Astonishing Short-Sightedness — the Problem of Focusing on a Tree, rather than the Forest in American Foreign Affairs — too-Early Pronouncements of Success in Post-Qaddafi Libya
© 2011 Peter Free
21 October 2011
The shallow quality of American strategic thinking is revealed at every turn — Are we really this stupid?
With Muamar Qadaffi’s death yesterday, virtually everyone in the public eye is directly or left-handedly pronouncing President Obama’s NATO participation there a success. According to these fog-bound folk, the bad man dictator is gone, and that, apparently, is the end of the tale.
I comment about this intellectually astonishing phenomenon because nothing so illuminates our penchant for strategic short-sightedness as does shallow thinking of this kind.

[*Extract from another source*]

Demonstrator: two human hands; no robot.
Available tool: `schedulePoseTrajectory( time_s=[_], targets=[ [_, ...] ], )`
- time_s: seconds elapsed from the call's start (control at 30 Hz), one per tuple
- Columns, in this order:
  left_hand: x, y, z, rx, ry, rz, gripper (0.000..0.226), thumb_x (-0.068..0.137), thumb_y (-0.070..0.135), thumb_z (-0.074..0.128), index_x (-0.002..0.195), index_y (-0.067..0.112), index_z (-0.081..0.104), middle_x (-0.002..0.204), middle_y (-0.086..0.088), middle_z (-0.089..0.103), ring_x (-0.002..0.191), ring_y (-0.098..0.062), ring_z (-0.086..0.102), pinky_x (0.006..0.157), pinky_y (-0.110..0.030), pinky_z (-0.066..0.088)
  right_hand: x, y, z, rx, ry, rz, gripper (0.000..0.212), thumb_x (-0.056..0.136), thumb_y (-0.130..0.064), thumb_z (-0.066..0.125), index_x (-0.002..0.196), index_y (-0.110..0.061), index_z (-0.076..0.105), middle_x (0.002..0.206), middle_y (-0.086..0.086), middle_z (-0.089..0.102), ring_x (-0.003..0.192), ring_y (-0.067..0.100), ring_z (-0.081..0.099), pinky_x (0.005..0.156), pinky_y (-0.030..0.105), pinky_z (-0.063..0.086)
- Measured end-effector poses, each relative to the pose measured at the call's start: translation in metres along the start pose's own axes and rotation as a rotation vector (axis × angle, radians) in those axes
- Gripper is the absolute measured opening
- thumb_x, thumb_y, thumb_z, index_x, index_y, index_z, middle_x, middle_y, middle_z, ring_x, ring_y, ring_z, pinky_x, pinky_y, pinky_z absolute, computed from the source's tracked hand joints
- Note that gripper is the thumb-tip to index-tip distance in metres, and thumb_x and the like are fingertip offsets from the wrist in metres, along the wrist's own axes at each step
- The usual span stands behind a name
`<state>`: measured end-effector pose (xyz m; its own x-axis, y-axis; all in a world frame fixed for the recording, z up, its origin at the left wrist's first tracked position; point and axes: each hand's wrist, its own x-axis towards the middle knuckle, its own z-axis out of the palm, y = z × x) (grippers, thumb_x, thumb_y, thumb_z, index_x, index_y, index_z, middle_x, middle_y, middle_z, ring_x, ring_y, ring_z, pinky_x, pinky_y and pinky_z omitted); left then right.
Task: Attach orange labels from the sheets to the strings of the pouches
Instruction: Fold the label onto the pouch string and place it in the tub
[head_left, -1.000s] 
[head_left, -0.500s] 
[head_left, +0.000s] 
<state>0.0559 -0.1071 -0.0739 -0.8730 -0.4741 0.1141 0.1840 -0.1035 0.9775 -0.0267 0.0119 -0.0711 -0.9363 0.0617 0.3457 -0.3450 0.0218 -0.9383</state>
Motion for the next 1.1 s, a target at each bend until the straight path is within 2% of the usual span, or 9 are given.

It is as if prominent Americans are too bound to the minute to consider the fact that there is a future beyond tomorrow and virtually all of it is unknown.
Point One — American strategic interests in Libya were minimal, now there’s considerably more on the line, and that might not be good
I addressed the lack of pre-existing significant strategic interests in Libya here, here and here.
With Qaddafi’s fall, the United States is now in a position in which further economic or peace-keeping interventions may be required, simply to continue to carry the public-opinion burden that the United States voluntarily took on, when it first encouraged and then participated in the NATO-assisted civil war to topple him.
Leaving Libyans to founder — if that turns out to be the result of the collapse of Qaddafi’s regime — is obviously not going to fly gracefully in the theater of Mid-East opinion. Which means that the United States (having intervened where it did not have to) is in the unenviable post-Qaddafi position of having strategically more of the line than before the dictator was toppled.
Putting more on the line than one has to is certainly an odd way to play the game of international strategic chess. Especially so when the United States is already woefully strapped, due to its severe economic downturn and its military over-extendedness around the world.
Point Two — the U.S. strategic picture is global — foolishly concentrating on scattered pieces of it, without considering the effects of interventions on the Whole, is dumb
Strategy is most wisely pursued, when outcomes are reasonably predictable.
In Libya’s case, the ultimate outcome is completely unpredictable. Consequently, the “strategy” of intervention there simply added to the burden of international uncertainty that the United States will have to carry in the future.
Adding to our uncertainty burden in the form of Libyan intervention was not wise. The United States is:
(a) still mired in Iraq and Afghanistan,
(b) foolishly provoking Pakistan (potentially initiating yet another unwinnable war),
(c) pursuing unquestionably provocative drone attacks in multiple other nations,
and
(d) stepping into Africa via the same “advisor” mechanism that began the Vietnam War.
This is not strategy.
It’s drawn-out national suicide.
Point Three — rational strategic thinking requires the ability to remember way backward and forecast intelligently far forward
A strategist has a long and fact-supported timeline. An idiot goes short on both.
The moral? — it’s the idiots who are speaking prematurely about success in Libya today
Anyone who pronounces success on something as complex as the Libyan situation — in the instant after a dramatically personalized event occurs (Qadaffi’s death) — is not paying attention to the requirements of rational thinking.
We Americans (generally speaking) seem to delight in over-personalizing History’s actors, without recognizing that these celebrities are generally riding long-term historical forces. Characteristically focusing on persons and celebrity, we miss the more meaning-filled currents of History that we should be accurately seeing (and more wisely forecasting) instead.
With our short-sighted vision on the wrong strategic elements, it is no wonder that America is at the economically and militarily scary crossroads that it is.
In sum, anyone who today announces success in Libya has framed American strategy far too narrowly to augur well for the American future.
With short-sighted leaders like ours in power, the United States is doomed to being drained of all that which made us a vitally constructive force of History in the past.
Let’s put our brains (and our humility) back into gear.